Première

CONFIDENTI­EL

À quelques semaines de la cérémonie, Hollywood s’inquiétait de l’absence totale de notoriété des films engagés dans la course à la statuette. Le public en aurait-il vraiment marre des Oscars ?

- ROMAIN THORAL

Les Oscars sous le radar

Bouclé plus de quinze jours avant que ne se tienne la cérémonie, ce magazine tient pourtant à vous informer que sur votre timeline de fin avril-début mai, la grande fiesta 2020 du cinéma hollywoodi­en a encore été brocardée de toutes parts pour son supposé élitisme, même si le paquet a été mis sur la diversité. Le tout a d’ailleurs été confirmé par des audiences TV encore plus lamentable­s que l’an passé. Diable, comment un tel art de la divination estil possible ? Disons que c’est notre métier. Disons aussi que les Golden Globes en visioconfé­rence n’ont pas vraiment aidé à lancer la saison des prix (qui est parvenu à endurer ce truc complèteme­nt mortifère ?), et disons surtout que cette année, la notoriété des films à Oscars est du genre catastroph­ique.

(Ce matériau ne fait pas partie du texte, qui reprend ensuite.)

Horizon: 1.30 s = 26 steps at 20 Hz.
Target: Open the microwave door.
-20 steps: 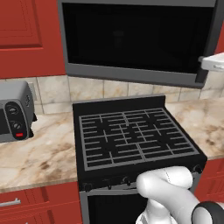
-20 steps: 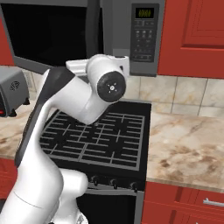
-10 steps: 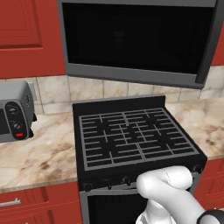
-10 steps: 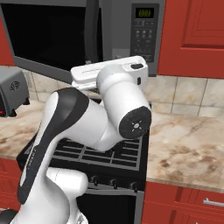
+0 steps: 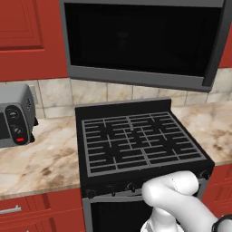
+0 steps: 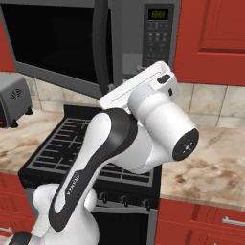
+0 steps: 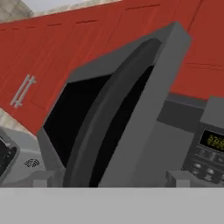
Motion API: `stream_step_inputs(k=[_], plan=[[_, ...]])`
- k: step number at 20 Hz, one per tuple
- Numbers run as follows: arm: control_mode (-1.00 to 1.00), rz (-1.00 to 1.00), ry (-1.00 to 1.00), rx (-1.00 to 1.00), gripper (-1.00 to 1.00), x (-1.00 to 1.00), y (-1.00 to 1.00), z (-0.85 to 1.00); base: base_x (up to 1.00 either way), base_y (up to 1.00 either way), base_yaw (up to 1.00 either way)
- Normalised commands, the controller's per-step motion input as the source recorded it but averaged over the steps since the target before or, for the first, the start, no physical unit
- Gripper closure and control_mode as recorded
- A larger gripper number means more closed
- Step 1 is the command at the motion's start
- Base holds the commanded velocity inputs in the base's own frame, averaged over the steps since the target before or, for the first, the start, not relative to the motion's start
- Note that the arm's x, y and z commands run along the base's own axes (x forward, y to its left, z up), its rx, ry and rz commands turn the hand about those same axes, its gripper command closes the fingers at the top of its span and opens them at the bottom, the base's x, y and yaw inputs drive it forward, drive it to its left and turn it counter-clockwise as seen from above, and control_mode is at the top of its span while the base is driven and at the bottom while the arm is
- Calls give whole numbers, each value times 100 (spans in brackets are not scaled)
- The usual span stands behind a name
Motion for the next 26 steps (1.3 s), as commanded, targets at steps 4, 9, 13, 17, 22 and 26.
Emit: stream_step_inputs(k=[4, 9, 13, 17, 22, 26], plan=[[-100, 10, -17, -37, -100, 69, -13, -45, 0, 0, 0], [-100, 8, -5, -23, -100, 81, -7, -16, 0, 0, 0], [-100, 8, -11, -14, -100, 70, -7, 0, 0, 0, 0], [-100, 9, -16, -15, -100, 41, 0, 0, 0, 0, 0], [-100, 16, -17, -13, -100, 3, 16, 0, 0, 0, 0], [-100, 19, -13, -11, -100, 0, 60, 6, 0, 0, 0]])
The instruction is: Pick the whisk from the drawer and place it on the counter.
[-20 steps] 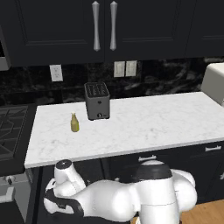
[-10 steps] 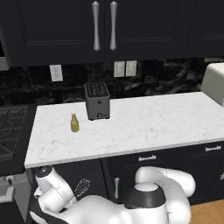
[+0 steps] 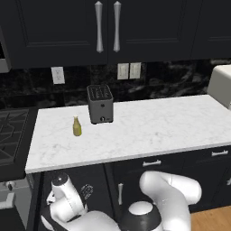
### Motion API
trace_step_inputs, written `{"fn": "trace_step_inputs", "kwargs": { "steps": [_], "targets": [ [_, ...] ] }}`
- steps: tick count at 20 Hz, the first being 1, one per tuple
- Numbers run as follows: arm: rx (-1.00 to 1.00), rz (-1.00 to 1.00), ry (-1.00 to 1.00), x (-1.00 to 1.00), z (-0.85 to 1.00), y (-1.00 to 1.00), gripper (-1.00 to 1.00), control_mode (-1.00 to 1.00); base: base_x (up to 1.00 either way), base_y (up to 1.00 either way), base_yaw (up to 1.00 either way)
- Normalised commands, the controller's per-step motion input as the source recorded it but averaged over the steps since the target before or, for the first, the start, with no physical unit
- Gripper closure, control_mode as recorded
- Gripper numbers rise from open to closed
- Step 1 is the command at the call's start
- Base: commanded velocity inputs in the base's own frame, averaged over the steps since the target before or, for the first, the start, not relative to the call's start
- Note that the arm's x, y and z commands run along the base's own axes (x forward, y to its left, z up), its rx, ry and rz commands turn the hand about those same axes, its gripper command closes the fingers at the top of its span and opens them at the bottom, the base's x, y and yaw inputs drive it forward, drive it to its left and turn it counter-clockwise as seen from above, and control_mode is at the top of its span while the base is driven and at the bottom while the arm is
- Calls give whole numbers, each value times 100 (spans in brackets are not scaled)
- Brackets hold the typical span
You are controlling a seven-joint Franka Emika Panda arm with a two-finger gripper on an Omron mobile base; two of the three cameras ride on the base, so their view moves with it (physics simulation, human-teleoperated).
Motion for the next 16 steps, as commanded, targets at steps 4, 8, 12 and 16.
{"fn": "trace_step_inputs", "kwargs": {
  "steps": [4, 8, 12, 16],
  "targets": [
    [-2, 0, -3, 45, -67, 46, 100, -100, 0, 0, 0],
    [-19, 0, 0, -18, -30, -14, 100, -100, 0, 0, 0],
    [-2, -6, 0, -61, -3, -91, 100, -100, 0, 0, 0],
    [4, -15, -11, -87, 10, -100, 100, -100, 0, 0, 0]
  ]
}}
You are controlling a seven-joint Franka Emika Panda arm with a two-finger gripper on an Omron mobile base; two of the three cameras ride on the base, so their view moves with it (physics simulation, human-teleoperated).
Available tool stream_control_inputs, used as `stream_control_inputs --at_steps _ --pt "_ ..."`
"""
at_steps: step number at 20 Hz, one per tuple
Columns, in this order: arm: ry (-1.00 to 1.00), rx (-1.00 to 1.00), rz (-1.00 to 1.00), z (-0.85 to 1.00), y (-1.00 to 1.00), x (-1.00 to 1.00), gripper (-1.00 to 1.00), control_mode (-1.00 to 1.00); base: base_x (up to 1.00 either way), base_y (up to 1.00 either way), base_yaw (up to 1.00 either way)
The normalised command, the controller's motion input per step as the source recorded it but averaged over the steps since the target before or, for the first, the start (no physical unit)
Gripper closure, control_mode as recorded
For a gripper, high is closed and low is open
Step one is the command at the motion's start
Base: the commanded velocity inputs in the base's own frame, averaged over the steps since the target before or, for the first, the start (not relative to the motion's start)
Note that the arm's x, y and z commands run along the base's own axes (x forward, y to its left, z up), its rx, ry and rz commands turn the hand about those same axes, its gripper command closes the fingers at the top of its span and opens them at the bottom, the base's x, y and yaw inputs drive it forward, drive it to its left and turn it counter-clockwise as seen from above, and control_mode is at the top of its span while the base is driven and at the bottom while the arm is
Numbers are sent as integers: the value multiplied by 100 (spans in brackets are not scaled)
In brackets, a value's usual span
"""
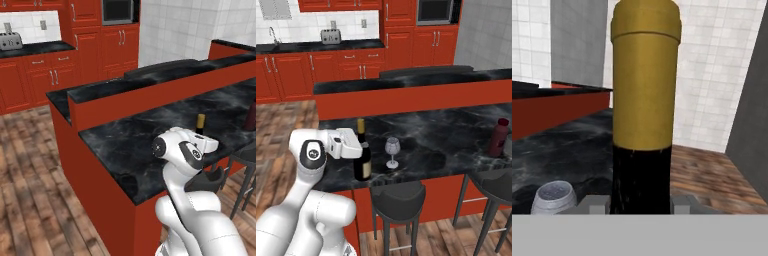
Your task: There is a wine glass and glass cup on the dining counter. Place the wine bottle next to the wine glass and the juice bottle next to the glass cup.
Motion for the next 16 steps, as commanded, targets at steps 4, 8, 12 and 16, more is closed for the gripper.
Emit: stream_control_inputs --at_steps 4,8,12,16 --pt "-2 -1 0 0 25 9 100 -100 0 0 0" --pt "-9 -2 -4 0 32 29 100 -100 0 0 0" --pt "-9 -5 -7 0 28 30 100 -100 0 0 0" --pt "-4 0 -10 -4 10 28 100 -100 0 0 0"
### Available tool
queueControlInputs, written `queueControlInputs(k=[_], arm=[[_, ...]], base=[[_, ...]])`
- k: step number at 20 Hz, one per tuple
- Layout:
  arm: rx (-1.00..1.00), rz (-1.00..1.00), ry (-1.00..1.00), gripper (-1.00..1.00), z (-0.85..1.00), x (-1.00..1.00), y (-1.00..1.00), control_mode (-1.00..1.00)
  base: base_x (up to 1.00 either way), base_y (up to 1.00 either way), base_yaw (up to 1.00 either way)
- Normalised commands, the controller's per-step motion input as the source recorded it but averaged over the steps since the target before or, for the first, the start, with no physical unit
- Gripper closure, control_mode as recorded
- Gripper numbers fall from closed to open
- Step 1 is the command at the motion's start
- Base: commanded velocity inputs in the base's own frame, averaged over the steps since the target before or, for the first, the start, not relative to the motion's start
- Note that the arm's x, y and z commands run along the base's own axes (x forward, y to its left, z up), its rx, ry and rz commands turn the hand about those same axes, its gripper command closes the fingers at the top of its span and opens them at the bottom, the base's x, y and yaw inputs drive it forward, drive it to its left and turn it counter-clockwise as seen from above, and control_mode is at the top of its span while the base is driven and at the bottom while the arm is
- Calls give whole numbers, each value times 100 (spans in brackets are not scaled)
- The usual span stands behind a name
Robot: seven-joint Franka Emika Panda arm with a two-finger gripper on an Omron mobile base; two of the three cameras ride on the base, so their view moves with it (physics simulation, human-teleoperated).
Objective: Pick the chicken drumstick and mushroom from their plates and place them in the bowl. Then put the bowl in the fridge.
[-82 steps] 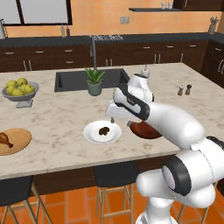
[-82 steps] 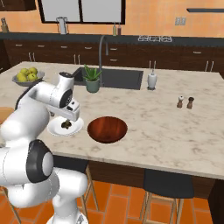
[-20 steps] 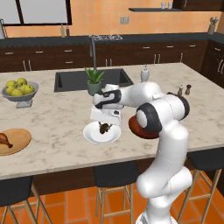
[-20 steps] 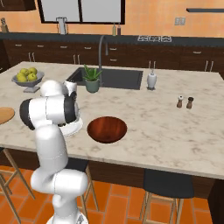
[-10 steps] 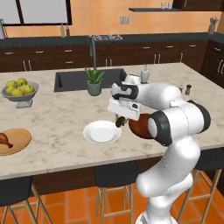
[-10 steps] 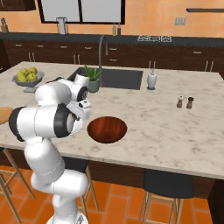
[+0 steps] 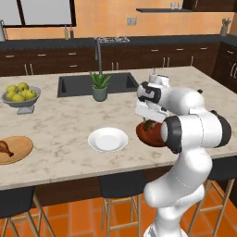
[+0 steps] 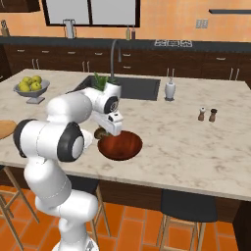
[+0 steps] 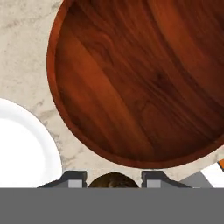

Encore de la divination ? Eh non, un sondage cette fois, très sérieux, publié avec un peu d’inquiétude par Variety, le magazine de l’industrie, à quelques semaines de la cérémonie. Les résultats ne sonnaient pas comme une défaite, plutôt comme une déroute : parmi tous les gros favoris de la soirée, pas un ne dépassait le taux de 50 % de notoriété auprès du public américain. Le « vainqueur » ? Notre Judas and the Black Messiah du mois avec 46 %. Pour bien se figurer les choses, notons qu’il s’agit d’un score inférieur à celui du troisième volet de Bill & Ted, sorti l’an passé en VOD – et si vous n’avez jamais entendu parler du troisième volet de Bill & Ted, alors vous comprenez l’ampleur des dégâts. Derrière lui, Les Sept de Chicago (39 %), Nomadland (35 %) et Promising Young Woman (34 %)… Enfin, le film dont les Américains n’ont semblet-il jamais entendu parler est l’une des anciennes couverture­s de ce magazine, Mank, dont les 18 % de notoriété (loin derrière Sound of Metal par exemple) aident bien à mesurer la distance qui sépare un événement pour cinéphiles d’un événement tout court.

Destins contrariés

Reste que derrière l’aspect rigolo du classement, les chiffres foutent quand même un peu la trouille. On le sait – c’est d’ailleurs pour ça qu’on ne peut pas s’empêcher de la regarder –, la cérémonie des Oscars a toujours été le meilleur moyen de vérifier la bonne santé du cinéma américain. Évidemment, en cette année de pandémie, ça serait idiot de s’imaginer qu’il pète le feu, sauf que le tragique de la situation a dans le même temps grandement facilité l’accès aux films. Jamais dans l’histoire des Oscars il n’aura été aussi simple (et aussi peu coûteux) de bâfrer tous les favoris de la saison. Encore fallait-il en avoir envie. Le sondage publié par Variety raconte pourtant que ça n’a pas eu lieu. Du tout, du tout. Le magazine faisait mine de s’en étonner (il appelait même ça : « a perplexing twist »), mais tenait quand même à rappeler qu’il est beaucoup plus difficile de faire connaître l’existence d’un film sur une plateforme que lors d’une sortie en salles. De fait, la soirée tiendra de l’expérience de labo, remplie de films aux destins contrariés, prévus, pour la plupart, pour les salles mais propulsés au dernier moment dans un autre tuyau. Un peu anonymes ces objets, oui, mais personne ne pourra dire que c’est complèteme­nt de leur faute. On verra bien l’an prochain.

Bref, le seul vrai perdant de l’affaire devrait être comme chaque année le diffuseur ABC. Et ça, même pas besoin d’être un devin pour l’affirmer.